### [Records supplied]
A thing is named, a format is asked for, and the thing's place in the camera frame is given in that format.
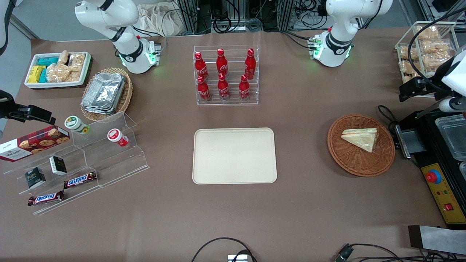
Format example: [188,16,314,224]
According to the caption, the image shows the white rectangular snack bin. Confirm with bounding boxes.
[24,51,94,90]

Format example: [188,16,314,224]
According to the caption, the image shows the red lid yogurt cup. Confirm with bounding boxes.
[107,128,129,147]

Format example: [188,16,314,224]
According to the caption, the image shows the stacked aluminium foil containers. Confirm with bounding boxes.
[80,72,126,115]

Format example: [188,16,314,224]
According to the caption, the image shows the black coiled cable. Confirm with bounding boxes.
[213,15,232,34]

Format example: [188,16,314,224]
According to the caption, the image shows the clear acrylic step riser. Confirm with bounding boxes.
[2,140,103,216]
[70,111,150,188]

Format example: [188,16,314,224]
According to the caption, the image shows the red cola bottle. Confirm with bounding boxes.
[238,75,251,101]
[217,73,230,101]
[197,75,212,102]
[194,51,209,80]
[216,48,229,75]
[244,48,257,80]

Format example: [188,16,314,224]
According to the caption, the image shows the brown Snickers bar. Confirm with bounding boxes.
[63,171,98,190]
[27,190,65,207]

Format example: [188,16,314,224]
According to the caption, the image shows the light oval wicker basket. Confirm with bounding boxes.
[80,67,134,122]

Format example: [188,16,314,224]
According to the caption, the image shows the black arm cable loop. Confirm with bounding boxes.
[407,6,466,88]

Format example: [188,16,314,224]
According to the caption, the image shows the black cable with plug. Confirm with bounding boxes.
[334,243,466,262]

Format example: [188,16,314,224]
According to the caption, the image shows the green lid yogurt cup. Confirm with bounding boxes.
[64,115,91,135]

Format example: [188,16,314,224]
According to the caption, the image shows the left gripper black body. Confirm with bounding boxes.
[419,79,447,100]

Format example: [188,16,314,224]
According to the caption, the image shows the white wire frame rack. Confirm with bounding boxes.
[395,21,458,98]

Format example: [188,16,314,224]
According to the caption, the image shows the aluminium frame post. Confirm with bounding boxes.
[178,0,200,34]

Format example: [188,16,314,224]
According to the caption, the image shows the black box with white side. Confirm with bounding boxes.
[49,156,68,176]

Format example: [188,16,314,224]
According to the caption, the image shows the yellow snack packet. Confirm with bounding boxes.
[28,65,46,84]

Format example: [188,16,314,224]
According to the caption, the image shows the red emergency stop button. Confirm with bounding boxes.
[425,169,442,185]

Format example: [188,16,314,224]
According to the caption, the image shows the black looped cable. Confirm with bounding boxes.
[191,237,258,262]

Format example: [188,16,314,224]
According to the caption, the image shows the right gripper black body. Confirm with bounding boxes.
[0,90,17,120]

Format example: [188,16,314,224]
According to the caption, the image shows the clear bag of pastries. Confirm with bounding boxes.
[415,26,441,41]
[399,45,419,61]
[398,60,419,84]
[420,39,452,55]
[419,53,452,70]

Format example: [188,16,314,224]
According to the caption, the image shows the red tartan cookie box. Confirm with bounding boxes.
[0,125,71,163]

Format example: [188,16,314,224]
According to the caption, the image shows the beige plastic tray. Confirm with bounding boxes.
[192,127,278,185]

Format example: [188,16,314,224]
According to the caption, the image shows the grey metal plate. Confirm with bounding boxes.
[407,225,466,255]

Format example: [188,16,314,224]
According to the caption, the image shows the black sealing machine yellow panel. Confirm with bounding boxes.
[394,107,466,230]

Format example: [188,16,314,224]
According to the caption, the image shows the black machine power cable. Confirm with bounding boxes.
[376,104,400,134]

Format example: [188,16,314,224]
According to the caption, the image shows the brown round wicker basket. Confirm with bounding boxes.
[327,114,396,178]

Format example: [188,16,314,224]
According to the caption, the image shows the triangle sandwich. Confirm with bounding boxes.
[341,127,379,153]

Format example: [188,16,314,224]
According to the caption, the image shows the black box with gold print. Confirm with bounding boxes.
[24,167,47,189]

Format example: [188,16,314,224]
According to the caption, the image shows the clear acrylic bottle rack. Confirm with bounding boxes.
[193,45,260,106]

### [Exercise instructions]
Write out every line of the entries above exactly, and omit their pictures.

### [Expected answer]
A thing is named, a format is asked for, and the thing's place in the camera frame is given in that format.
Format example: [188,16,314,224]
According to the caption, the image shows the white rectangular snack bin. Confirm with bounding boxes.
[24,51,94,90]

Format example: [188,16,314,224]
According to the caption, the image shows the red lid yogurt cup. Confirm with bounding boxes.
[107,128,129,147]

Format example: [188,16,314,224]
According to the caption, the image shows the stacked aluminium foil containers. Confirm with bounding boxes.
[80,72,126,115]

Format example: [188,16,314,224]
According to the caption, the image shows the black coiled cable. Confirm with bounding boxes.
[213,15,232,34]

Format example: [188,16,314,224]
According to the caption, the image shows the clear acrylic step riser. Confirm with bounding boxes.
[2,140,103,216]
[70,111,150,188]

Format example: [188,16,314,224]
According to the caption, the image shows the red cola bottle. Confirm with bounding boxes.
[238,75,251,101]
[217,73,230,101]
[197,75,212,102]
[194,51,209,80]
[216,48,229,75]
[244,48,257,80]

Format example: [188,16,314,224]
According to the caption, the image shows the brown Snickers bar. Confirm with bounding boxes.
[63,171,98,190]
[27,190,65,207]

Format example: [188,16,314,224]
According to the caption, the image shows the light oval wicker basket. Confirm with bounding boxes.
[80,67,134,122]

Format example: [188,16,314,224]
According to the caption, the image shows the black arm cable loop. Confirm with bounding boxes.
[407,6,466,88]

Format example: [188,16,314,224]
According to the caption, the image shows the black cable with plug. Confirm with bounding boxes.
[334,243,466,262]

Format example: [188,16,314,224]
According to the caption, the image shows the green lid yogurt cup. Confirm with bounding boxes.
[64,115,91,135]

Format example: [188,16,314,224]
According to the caption, the image shows the left gripper black body. Confirm with bounding boxes.
[419,79,447,100]

Format example: [188,16,314,224]
According to the caption, the image shows the white wire frame rack. Confirm with bounding boxes.
[395,21,458,98]

Format example: [188,16,314,224]
According to the caption, the image shows the aluminium frame post. Confirm with bounding boxes.
[178,0,200,34]

Format example: [188,16,314,224]
According to the caption, the image shows the black box with white side. Confirm with bounding boxes.
[49,156,68,176]

Format example: [188,16,314,224]
According to the caption, the image shows the yellow snack packet. Confirm with bounding boxes.
[28,65,46,84]

Format example: [188,16,314,224]
According to the caption, the image shows the red emergency stop button. Confirm with bounding boxes.
[425,169,442,185]

Format example: [188,16,314,224]
According to the caption, the image shows the black looped cable. Confirm with bounding boxes.
[191,237,258,262]

Format example: [188,16,314,224]
According to the caption, the image shows the right gripper black body. Confirm with bounding boxes.
[0,90,17,120]

Format example: [188,16,314,224]
According to the caption, the image shows the clear bag of pastries. Confirm with bounding boxes.
[415,26,441,41]
[399,45,419,61]
[398,60,419,84]
[420,39,452,55]
[419,53,452,70]

Format example: [188,16,314,224]
According to the caption, the image shows the red tartan cookie box. Confirm with bounding boxes.
[0,125,71,163]

Format example: [188,16,314,224]
According to the caption, the image shows the beige plastic tray. Confirm with bounding boxes.
[192,127,278,185]

Format example: [188,16,314,224]
According to the caption, the image shows the grey metal plate. Confirm with bounding boxes.
[407,225,466,255]

Format example: [188,16,314,224]
According to the caption, the image shows the black sealing machine yellow panel. Confirm with bounding boxes.
[394,107,466,230]

Format example: [188,16,314,224]
According to the caption, the image shows the black machine power cable. Confirm with bounding boxes.
[376,104,400,134]

Format example: [188,16,314,224]
According to the caption, the image shows the brown round wicker basket. Confirm with bounding boxes.
[327,114,396,178]

Format example: [188,16,314,224]
According to the caption, the image shows the triangle sandwich. Confirm with bounding boxes.
[341,127,379,153]

Format example: [188,16,314,224]
According to the caption, the image shows the black box with gold print. Confirm with bounding boxes.
[24,167,47,189]

Format example: [188,16,314,224]
According to the caption, the image shows the clear acrylic bottle rack. Confirm with bounding boxes.
[193,45,260,106]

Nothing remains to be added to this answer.